Hopefully my hips/ass will never be the subject of a national television show. The Internets, however, that's another story...

5 tips left at the bar:

mendacious said...

can someone explain the use of thongs to me anyway? it's like just go commando?... or?

Karen said...

Thongs prevent VPLs (visible panty lines.) They are uncomfortable as hell (think: rectal floss)and require some painful "lawn maintenance" to be worn correctly (think: Brazilian wax. Those guys invented the thong!)

Thank God, now, whenever I decide to wear a bejewled one, it is not kept on me long. TMI- I know!

I think it is weird that they make maternity thongs! Haven't bought one, don't intend to!

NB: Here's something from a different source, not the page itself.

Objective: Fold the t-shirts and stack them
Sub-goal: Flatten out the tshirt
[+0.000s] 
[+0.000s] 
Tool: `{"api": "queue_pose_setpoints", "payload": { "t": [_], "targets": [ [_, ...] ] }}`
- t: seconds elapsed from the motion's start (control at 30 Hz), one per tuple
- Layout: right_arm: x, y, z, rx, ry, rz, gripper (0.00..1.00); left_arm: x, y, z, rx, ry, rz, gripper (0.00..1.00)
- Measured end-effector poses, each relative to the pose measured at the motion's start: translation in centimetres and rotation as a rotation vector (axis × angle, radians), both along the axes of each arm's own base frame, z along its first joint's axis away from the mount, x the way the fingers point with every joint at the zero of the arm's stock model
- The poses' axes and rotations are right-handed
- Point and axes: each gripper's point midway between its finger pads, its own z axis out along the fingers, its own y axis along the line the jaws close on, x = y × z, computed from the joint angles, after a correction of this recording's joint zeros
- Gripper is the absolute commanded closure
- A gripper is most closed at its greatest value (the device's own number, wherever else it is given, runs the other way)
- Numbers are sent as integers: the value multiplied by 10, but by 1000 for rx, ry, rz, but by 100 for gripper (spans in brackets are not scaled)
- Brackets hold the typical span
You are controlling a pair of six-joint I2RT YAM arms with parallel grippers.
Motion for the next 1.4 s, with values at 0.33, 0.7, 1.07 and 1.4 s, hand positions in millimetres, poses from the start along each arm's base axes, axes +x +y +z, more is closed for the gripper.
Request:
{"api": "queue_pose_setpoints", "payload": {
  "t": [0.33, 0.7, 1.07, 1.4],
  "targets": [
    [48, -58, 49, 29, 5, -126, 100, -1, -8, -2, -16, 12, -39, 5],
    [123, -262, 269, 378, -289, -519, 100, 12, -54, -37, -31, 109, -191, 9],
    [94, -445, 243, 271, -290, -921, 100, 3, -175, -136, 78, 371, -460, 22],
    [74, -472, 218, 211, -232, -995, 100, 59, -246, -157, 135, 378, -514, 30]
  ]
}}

MEGAN: Now that I have my eyesight back, should I burn my jeweled thongs? Or maybe hope they will get me rich one day?

Ruby said...

Girls, girls! Why are you so down on the thong?

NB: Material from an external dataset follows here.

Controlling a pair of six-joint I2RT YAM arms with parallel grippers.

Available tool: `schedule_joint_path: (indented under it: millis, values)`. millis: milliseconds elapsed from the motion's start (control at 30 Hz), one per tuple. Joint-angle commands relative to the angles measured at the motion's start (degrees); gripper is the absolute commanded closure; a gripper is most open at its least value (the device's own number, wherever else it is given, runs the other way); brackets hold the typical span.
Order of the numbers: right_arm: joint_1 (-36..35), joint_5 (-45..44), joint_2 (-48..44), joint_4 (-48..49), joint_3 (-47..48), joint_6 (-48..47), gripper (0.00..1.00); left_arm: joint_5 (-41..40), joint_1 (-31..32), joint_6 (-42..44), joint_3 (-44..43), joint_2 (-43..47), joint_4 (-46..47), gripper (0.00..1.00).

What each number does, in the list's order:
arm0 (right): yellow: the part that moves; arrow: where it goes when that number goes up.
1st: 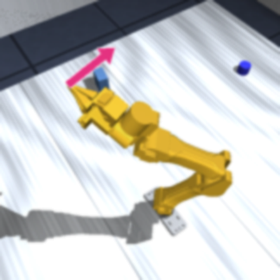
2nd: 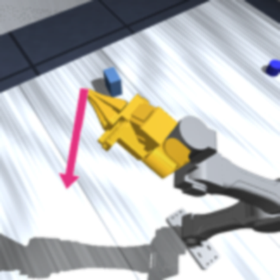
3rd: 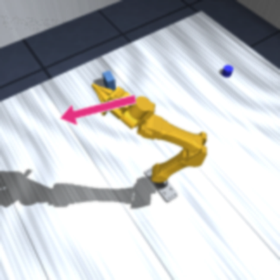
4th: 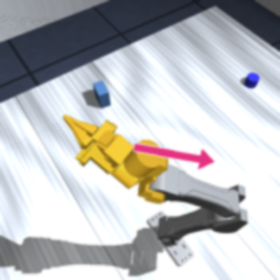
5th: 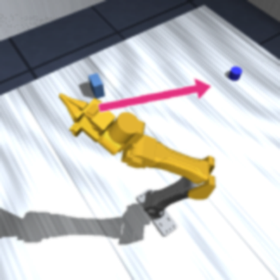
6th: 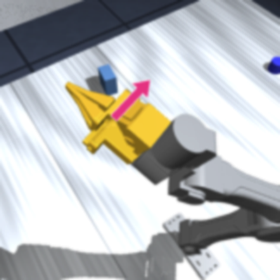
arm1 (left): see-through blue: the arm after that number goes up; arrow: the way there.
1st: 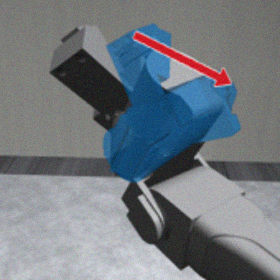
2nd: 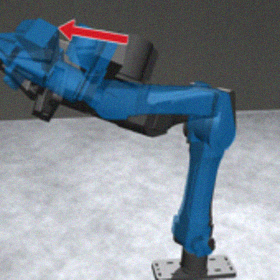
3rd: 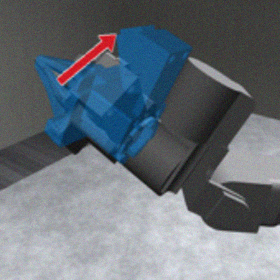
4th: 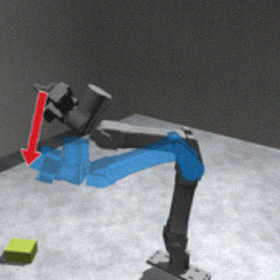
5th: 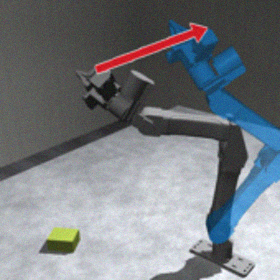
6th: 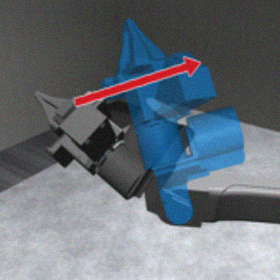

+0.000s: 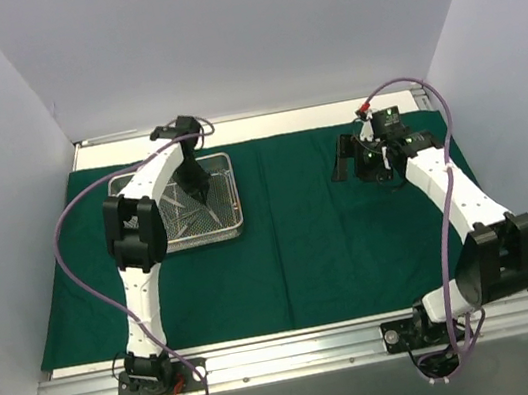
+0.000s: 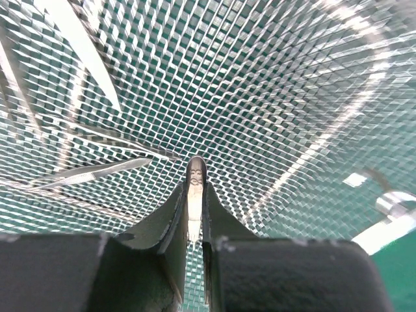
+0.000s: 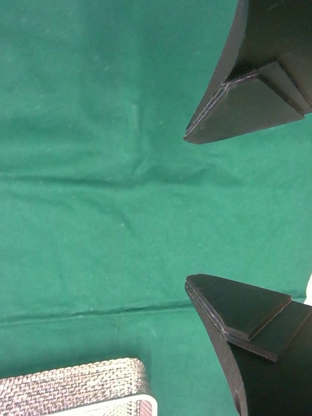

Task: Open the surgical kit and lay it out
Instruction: Pick up the medical item from the container, then place the medical item in the surgical kit.

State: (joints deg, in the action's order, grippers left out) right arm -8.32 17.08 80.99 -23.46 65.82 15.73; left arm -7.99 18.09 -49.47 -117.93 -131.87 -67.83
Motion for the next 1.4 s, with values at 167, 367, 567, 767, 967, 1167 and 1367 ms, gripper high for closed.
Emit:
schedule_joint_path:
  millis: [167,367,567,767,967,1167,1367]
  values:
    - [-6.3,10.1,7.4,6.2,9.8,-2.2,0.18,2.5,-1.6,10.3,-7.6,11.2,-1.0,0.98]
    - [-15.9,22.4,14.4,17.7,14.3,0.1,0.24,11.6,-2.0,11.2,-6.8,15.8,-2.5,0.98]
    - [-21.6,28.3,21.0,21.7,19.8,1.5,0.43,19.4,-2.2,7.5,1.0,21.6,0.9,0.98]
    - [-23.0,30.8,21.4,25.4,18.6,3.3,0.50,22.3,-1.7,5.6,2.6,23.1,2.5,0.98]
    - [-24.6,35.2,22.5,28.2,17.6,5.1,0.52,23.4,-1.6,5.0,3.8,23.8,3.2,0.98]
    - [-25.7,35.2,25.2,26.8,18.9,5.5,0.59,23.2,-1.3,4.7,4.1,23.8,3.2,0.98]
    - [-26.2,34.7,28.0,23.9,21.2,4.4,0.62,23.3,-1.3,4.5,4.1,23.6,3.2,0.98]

I am a believer and will sing the praises of not having to worry about a VPL. If they are uncomfortable, then you've either got the wrong style or the wrong size. I believe Niki has a post about just such a topic... right Knickers?

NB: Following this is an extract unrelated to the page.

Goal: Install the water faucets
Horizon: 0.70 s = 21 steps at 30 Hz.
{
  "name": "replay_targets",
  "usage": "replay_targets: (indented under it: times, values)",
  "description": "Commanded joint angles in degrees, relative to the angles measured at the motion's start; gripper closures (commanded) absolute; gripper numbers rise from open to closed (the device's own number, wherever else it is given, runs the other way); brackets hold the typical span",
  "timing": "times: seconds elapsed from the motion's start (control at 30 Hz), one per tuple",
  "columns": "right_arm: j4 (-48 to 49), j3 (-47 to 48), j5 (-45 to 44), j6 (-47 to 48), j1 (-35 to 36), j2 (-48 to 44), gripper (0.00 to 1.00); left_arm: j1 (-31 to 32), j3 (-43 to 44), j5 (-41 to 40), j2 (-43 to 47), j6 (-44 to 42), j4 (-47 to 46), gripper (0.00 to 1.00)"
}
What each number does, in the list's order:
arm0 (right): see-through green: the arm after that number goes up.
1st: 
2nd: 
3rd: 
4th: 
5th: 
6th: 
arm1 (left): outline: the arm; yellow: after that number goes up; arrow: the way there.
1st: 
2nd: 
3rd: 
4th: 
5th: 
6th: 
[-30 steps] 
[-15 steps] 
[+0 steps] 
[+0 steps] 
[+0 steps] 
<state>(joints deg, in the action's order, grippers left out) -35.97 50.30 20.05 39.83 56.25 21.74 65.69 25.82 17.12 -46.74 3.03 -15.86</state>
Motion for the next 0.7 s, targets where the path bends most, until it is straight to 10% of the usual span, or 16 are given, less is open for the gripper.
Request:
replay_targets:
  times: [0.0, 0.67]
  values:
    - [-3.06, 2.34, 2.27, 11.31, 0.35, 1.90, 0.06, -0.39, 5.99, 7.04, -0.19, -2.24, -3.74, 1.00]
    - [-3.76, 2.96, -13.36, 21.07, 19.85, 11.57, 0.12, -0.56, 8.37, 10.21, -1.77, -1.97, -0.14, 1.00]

Karen, I highly doubt that your bejeweled thong will cause you harm. I've seen your teeny tiny ass so you should be set. I think perhaps the combination of tiny ass and bejeweled thong is how you ended up in the state currently find yourself in, mama! :)

Niki said...

I LOVE this interview. Meredith Viera is trying her damnedest to keep a straight face. "Victim" is all "that thing hit me in the face and it hurt!" Attorney is TOTALLY in legal-speak mode when "victim" looks like a stripper. I love everything about this interview.

I DO have a post about thongs, about Hanky Pankies...but I have to say that recently I've had to denounce the thong at the instruction of my doctor :(

penelope said...

Hi-larious. Someone needs to take this gal into a room with that damned McDonalds coffee lady and say, Look, shit happens. Coffee is supposed to be HOT, and thongs won't snap apart if they're the RIGHT SIZE. This chick in particular has no shame!